Ebby Halliday Homes for Sale
Ebby Halliday Acers, who turned a one-woman residential real estate office into one of the country’s largest residential real estate companies, passed away overnight of natural causes. She was 104.
Born Vera Lucille Koch in the small town of Leslie, Ark., on March 9, 1911, the woman who would later take the professional name “Ebby Halliday” was admired worldwide for her ability to combine leadership with femininity and business acumen. Her impact on the residential real estate industry was unmatched. Over the years, Ebby opened the doors to successful careers for thousands of people; in particular for women at a time when opportunities were limited.
Ebby began working at age 8 near Abilene, Kansas, riding her pony from wheat farm to wheat farm selling Cloverine salve, which she marketed as good for bug bites, cuts and bruises. She quickly learned the profit system, the value of repeat business and the importance of attention to customers.
During the Great Depression, Ebby helped support her family by selling general merchandise and eventually hats at a department store in Kansas City. In 1938, she was transferred to Dallas, Texas, as hat department manager at the W.A. Green Store. She would soon open her own hat boutique.
When a customer’s husband built 50 single-family spec houses made of insulated concrete, he knew exactly who to call. “If you can sell those crazy hats to my wife, maybe you can sell my crazy houses, ” legendary Texas oilman Clint Murchison said to Ebby. Ebby sold all of them and soon changed her product from hats to houses, and the rest was history.
Ebby founded Ebby Halliday, REALTORS® in 1945. Today, the Dallas-based company is the largest independently owned residential real estate services company in Texas and ranks 10th in the nation.
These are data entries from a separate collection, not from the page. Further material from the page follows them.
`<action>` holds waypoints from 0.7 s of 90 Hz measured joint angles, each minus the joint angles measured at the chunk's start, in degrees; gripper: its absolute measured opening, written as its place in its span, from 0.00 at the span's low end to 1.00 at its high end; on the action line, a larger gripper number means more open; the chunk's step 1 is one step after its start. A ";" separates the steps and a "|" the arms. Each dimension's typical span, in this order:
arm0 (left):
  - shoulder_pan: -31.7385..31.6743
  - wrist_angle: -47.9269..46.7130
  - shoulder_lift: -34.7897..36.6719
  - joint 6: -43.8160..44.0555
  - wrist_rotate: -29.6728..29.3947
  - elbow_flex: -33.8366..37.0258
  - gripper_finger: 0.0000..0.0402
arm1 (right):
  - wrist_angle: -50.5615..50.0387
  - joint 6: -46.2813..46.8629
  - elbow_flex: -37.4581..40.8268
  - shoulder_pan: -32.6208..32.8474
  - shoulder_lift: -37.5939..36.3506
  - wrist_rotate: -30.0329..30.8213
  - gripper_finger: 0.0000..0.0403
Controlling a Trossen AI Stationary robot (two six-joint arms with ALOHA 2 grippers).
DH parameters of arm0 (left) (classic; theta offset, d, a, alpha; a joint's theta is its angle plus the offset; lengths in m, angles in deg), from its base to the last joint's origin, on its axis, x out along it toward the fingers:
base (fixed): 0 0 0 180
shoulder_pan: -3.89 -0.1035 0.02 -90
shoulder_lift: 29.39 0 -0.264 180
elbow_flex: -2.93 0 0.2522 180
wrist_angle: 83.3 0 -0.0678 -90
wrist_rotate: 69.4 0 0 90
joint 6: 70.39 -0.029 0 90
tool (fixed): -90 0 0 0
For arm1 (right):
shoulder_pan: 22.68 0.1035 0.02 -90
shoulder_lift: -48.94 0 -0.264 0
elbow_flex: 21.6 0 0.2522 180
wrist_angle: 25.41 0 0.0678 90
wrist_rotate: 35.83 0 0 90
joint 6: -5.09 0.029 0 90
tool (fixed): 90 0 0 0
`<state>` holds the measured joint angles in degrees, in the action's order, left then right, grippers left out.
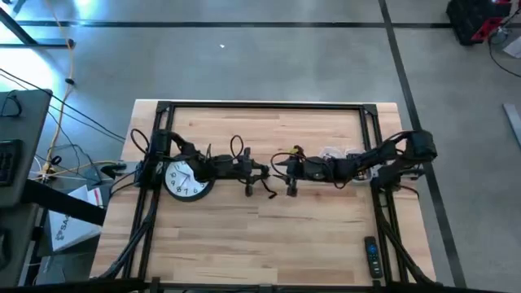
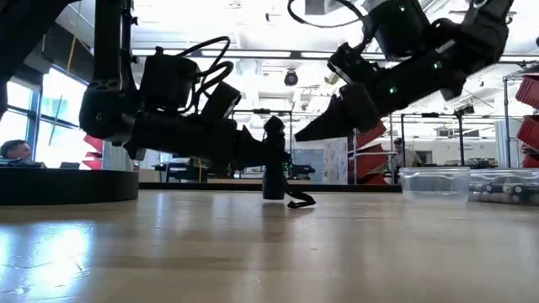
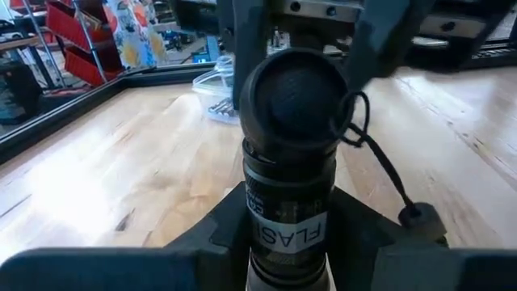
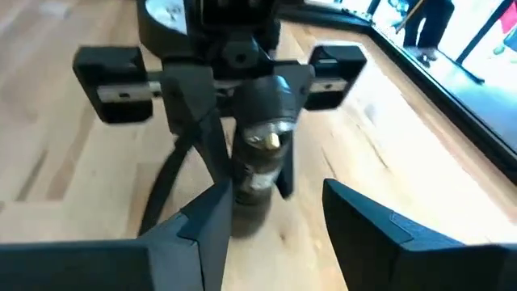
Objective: Insert battery
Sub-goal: Close the black flashlight lid
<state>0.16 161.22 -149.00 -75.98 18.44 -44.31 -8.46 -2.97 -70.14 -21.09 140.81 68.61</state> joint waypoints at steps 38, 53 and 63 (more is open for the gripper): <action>0.00 -0.53 -0.02 0.00 0.01 -0.13 0.24 | -35.84 -5.35 -25.00 -2.60 0.17 -8.82 0.64; 0.01 -0.51 -0.02 -0.02 0.00 -0.13 0.24 | -41.65 -6.57 -29.35 -4.40 1.69 -14.50 0.66; 0.00 -0.51 -0.02 -0.02 0.00 -0.13 0.24 | -43.11 -7.45 -30.10 -5.01 3.99 -16.99 0.64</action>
<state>0.16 160.72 -149.02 -76.00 18.44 -44.44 -51.58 -10.42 -100.24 -26.10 144.80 51.62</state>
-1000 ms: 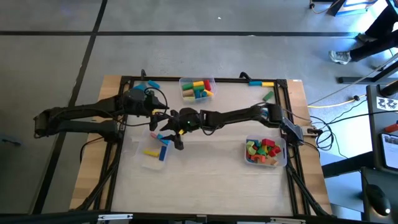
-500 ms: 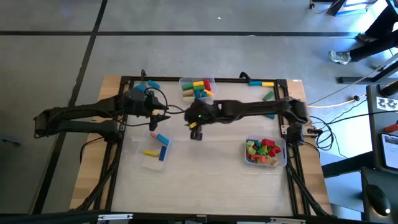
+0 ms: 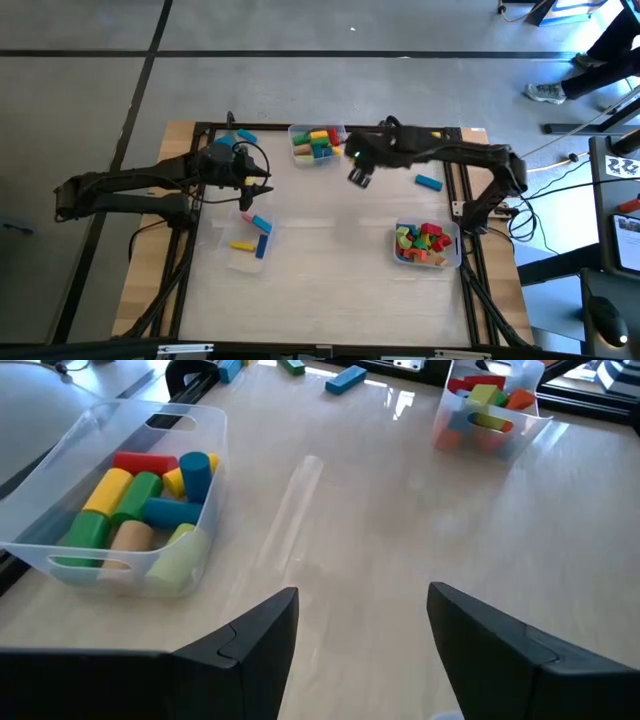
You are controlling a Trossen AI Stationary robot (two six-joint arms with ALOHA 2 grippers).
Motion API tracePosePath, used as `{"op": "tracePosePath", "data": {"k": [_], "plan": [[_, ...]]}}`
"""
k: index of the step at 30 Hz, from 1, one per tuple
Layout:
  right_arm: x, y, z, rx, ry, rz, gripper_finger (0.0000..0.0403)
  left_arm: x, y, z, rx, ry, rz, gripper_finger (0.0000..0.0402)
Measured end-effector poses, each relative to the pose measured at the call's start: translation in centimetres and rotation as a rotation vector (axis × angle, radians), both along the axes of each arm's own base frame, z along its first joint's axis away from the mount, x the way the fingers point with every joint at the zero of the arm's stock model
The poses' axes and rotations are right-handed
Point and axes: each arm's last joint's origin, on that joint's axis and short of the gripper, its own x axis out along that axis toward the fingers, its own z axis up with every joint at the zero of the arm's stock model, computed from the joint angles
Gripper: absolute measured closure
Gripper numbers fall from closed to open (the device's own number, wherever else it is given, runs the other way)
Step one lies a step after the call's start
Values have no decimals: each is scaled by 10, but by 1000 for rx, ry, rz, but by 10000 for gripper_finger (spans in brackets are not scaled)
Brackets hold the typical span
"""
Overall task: Sort blocks by size
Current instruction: Put the green rectangular block into the bottom left transparent bin
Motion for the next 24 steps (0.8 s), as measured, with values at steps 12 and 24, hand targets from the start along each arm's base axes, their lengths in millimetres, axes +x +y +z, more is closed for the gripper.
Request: {"op": "tracePosePath", "data": {"k": [12, 24], "plan": [[-84, -82, -6, 58, 106, -425, 238, 0, 0, 0, 6, 0, -3, 183], [-140, -137, -93, 179, 219, -711, 238, 0, 0, 0, 7, -1, -3, 183]]}}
The 70-year-old company, with 1, 700 sales associates, participated in approximately 19, 200 property transactions in 2014 with a sales volume of $6.64 billion.
For Ebby, a successful life was about so much more than extraordinary sales figures. She often said her most successful sale was when she “sold” Maurice Acers on marrying her on April 18, 1965. Ebby and Maurice met in a chance encounter while both were on business trips to Beaumont, Texas. A former FBI agent and successful lawyer, Maurice was truly the love of Ebby’s life and her eyes would twinkle whenever she spoke of him.
Ebby’s other great passion was service to the community she proudly called home. She and her company’s philanthropic impact on North Texas cannot be overstated. In 2014 alone, the YWCA of Metropolitan Dallas announced Ebby’s Place, which houses the new YW Women’s Center, and Juliette Fowler Communities announced The Ebby House, a transitional community for young women who have aged out of foster care. Ebby did not have children of her own, but she helped educate and support many young people.
Over the years, Ebby, a tireless volunteer, served the community as president of the Thanksgiving Square Foundation and on the boards of the St. Paul Medical Foundation, the Communities Foundation of Texas, The Dallas County Community College District Foundation and the Better Business Bureau. Among the many organizations in which Ebby was active was the Alexis de Tocqueville Society for United Way, the Dallas Symphony Orchestra Guild and the State Fair of Texas. She served as president of the North Dallas Chamber of Commerce and the Greater Dallas Planning Council and on the Dallas Park and Recreation Board.